▸ **DIRECTIONS FOR THIS TASK**: For every line in the listing below that contains the word "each", add one to the tally. State the final number and nothing else.

▸ **AVAILABLE DATA**:
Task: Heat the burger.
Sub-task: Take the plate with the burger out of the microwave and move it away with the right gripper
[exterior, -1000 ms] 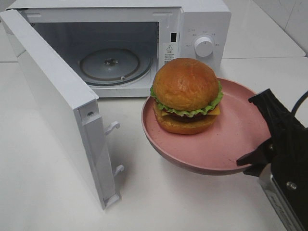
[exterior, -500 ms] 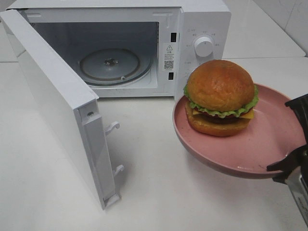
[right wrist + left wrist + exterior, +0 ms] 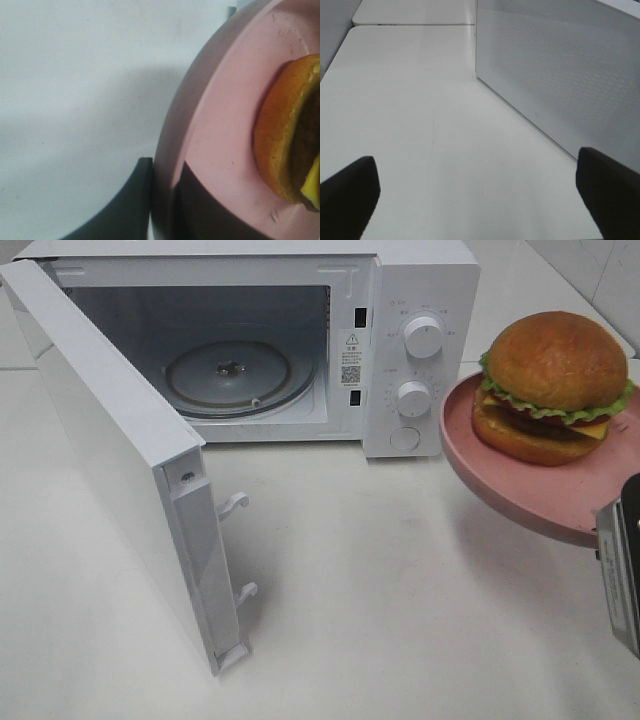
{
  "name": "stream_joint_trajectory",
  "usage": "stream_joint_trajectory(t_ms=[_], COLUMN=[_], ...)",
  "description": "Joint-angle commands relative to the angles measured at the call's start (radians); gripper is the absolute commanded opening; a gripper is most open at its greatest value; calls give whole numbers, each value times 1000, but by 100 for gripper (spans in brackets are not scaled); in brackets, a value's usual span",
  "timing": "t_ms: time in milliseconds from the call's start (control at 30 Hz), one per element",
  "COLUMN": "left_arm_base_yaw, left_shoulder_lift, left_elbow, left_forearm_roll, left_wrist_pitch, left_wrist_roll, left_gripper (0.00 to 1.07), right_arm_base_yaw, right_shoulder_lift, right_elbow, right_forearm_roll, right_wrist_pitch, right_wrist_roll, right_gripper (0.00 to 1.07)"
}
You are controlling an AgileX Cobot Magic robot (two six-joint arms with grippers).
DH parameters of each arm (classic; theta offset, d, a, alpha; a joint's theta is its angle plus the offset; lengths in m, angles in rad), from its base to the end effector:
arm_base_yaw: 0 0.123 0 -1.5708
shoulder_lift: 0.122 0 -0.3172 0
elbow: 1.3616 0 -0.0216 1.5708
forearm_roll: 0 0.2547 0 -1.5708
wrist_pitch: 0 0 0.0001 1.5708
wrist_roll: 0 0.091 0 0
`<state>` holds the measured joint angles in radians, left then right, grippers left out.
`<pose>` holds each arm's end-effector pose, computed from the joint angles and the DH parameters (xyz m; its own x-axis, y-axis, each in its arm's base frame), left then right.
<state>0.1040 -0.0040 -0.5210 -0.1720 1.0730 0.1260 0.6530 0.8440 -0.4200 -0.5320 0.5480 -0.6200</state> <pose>-0.0366 -0.0176 0.2848 -0.4349 -0.0024 -0.9005 0.0506 0.9984 -0.0271 0.1154 0.0580 0.2559 0.1207 -0.9818 -0.1467 -0.7208 0.0150 -0.6930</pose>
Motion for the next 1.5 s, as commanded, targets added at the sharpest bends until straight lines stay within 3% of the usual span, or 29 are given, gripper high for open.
stream_joint_trajectory(t_ms=[33, 367, 667, 933, 1500], left_arm_base_yaw=[-7, -7, -7, -7, -7], left_shoulder_lift=[-7, -7, -7, -7, -7], left_elbow=[3, 3, 3, 3, 3], left_forearm_roll=[-7, -7, -7, -7, -7], left_wrist_pitch=[2, 2, 2, 2, 2], left_wrist_roll=[-7, -7, -7, -7, -7], left_gripper=[100, 100, 100, 100, 100], right_arm_base_yaw=[-1, -1, -1, -1, -1], right_shoulder_lift=[-7, 42, 198, 301, 677], right_elbow=[-7, -8, -8, -12, -166], right_forearm_roll=[-141, -231, -369, -401, -424], right_wrist_pitch=[-50, 76, 185, 224, 309], right_wrist_roll=[188, 380, 802, 1030, 1476], right_gripper=[1, 2, 2, 2, 4])
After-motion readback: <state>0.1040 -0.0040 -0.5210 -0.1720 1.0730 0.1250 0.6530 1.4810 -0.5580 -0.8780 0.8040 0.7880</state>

▸ **SOLUTION TO THIS EXERCISE**: 3